If you want to support a new one, e.g. inetrange
, just run these commands
(after creating the extension):
CREATE OR REPLACE FUNCTION range_agg_transfn(internal, inetrange, boolean)
RETURNS internal
AS 'range_agg', 'range_agg_transfn'
LANGUAGE c IMMUTABLE;
CREATE OR REPLACE FUNCTION range_agg_finalfn(internal, inetrange, boolean)
RETURNS inetrange[]
AS 'range_agg', 'range_agg_finalfn'
LANGUAGE c IMMUTABLE;
CREATE AGGREGATE range_agg(inetrange, boolean) (
stype = internal,
sfunc = range_agg_transfn,
finalfunc = range_agg_finalfn,
finalfunc_extra
);
CREATE OR REPLACE FUNCTION range_agg_transfn(internal, inetrange, boolean, boolean)
RETURNS internal
AS 'range_agg', 'range_agg_transfn'
LANGUAGE c IMMUTABLE;
CREATE OR REPLACE FUNCTION range_agg_finalfn(internal, inetrange, boolean, boolean)
RETURNS inetrange[]
AS 'range_agg', 'range_agg_finalfn'
LANGUAGE c IMMUTABLE;
CREATE AGGREGATE range_agg(inetrange, boolean, boolean) (
stype = internal,
sfunc = range_agg_transfn,
finalfunc = range_agg_finalfn,
finalfunc_extra
);
(Replace inetrange
with your own range type, of course.)
Installing
This package installs like any Postgres extension. First say:
make && sudo make install
You will need to have pg_config
in your path,
but normally that is already the case.
You can check with which pg_config
.
Then in the database of your choice say:
CREATE EXTENSION range_agg;
TODO
- Add a function to find gaps (see below).
Author
Paul A. Jungwirth pj@illuminatedcomputing.com
This extension was inspired by a blog post about aggregating ranges by Matt Schinckel.

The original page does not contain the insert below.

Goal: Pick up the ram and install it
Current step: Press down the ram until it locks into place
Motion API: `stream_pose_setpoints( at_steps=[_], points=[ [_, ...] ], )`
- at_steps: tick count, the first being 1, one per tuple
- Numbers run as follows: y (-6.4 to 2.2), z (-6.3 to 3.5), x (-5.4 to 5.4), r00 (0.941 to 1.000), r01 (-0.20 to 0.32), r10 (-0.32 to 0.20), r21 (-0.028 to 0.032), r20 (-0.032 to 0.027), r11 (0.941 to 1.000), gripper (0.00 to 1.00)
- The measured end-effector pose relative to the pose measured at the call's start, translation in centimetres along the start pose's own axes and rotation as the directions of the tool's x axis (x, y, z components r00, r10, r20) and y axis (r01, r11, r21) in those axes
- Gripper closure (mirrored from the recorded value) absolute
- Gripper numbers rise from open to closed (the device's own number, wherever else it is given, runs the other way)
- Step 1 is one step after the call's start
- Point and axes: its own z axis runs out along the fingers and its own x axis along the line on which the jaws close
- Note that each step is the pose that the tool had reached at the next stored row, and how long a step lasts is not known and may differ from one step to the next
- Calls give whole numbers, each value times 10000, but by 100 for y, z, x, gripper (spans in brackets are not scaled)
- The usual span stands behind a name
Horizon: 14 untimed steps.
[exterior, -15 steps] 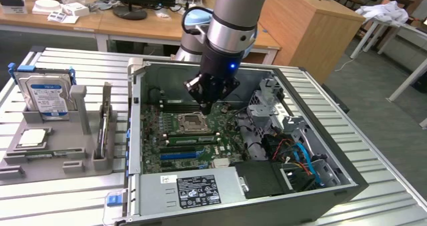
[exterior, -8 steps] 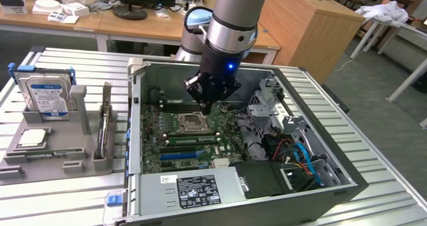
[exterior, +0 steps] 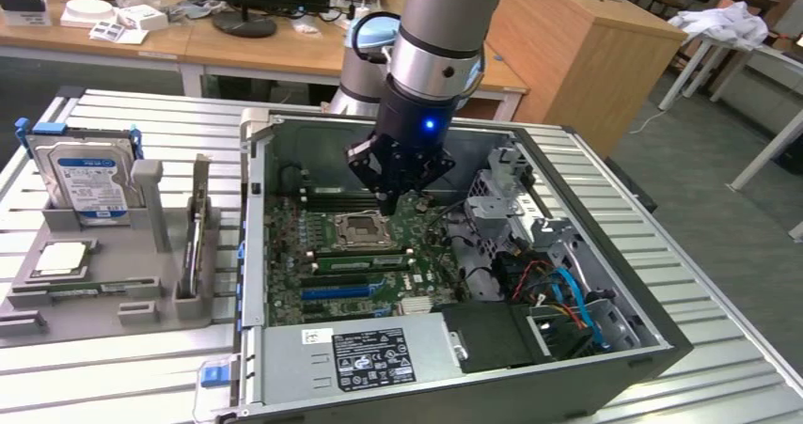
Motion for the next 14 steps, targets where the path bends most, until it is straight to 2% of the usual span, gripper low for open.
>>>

He talks about merging ranges (like we do here)
and a related problem---finding the gaps between them---which I think would be nice to support here too. (Watch this space for updates. :-)
I was impressed by his solution,
which is original as far as I know,
of using the lead
window function.
License
Copyright (c) 2018 Paul A. Jungwirth
Permission is hereby granted, free of charge, to any person obtaining a copy of this software and associated documentation files (the "Software"), to deal in the Software without restriction, including without limitation the rights to use, copy, modify, merge, publish, distribute, sublicense, and/or sell copies of the Software, and to permit persons to whom the Software is furnished to do so, subject to the following conditions:
The above copyright notice and this permission notice shall be included in all copies or substantial portions of the Software.
THE SOFTWARE IS PROVIDED "AS IS", WITHOUT WARRANTY OF ANY KIND, EXPRESS OR IMPLIED, INCLUDING BUT NOT LIMITED TO THE WARRANTIES OF MERCHANTABILITY, FITNESS FOR A PARTICULAR PURPOSE AND NONINFRINGEMENT. IN NO EVENT SHALL THE AUTHORS OR COPYRIGHT HOLDERS BE LIABLE FOR ANY CLAIM, DAMAGES OR OTHER LIABILITY, WHETHER IN AN ACTION OF CONTRACT, TORT OR OTHERWISE, ARISING FROM, OUT OF OR IN CONNECTION WITH THE SOFTWARE OR THE USE OR OTHER DEALINGS IN THE SOFTWARE.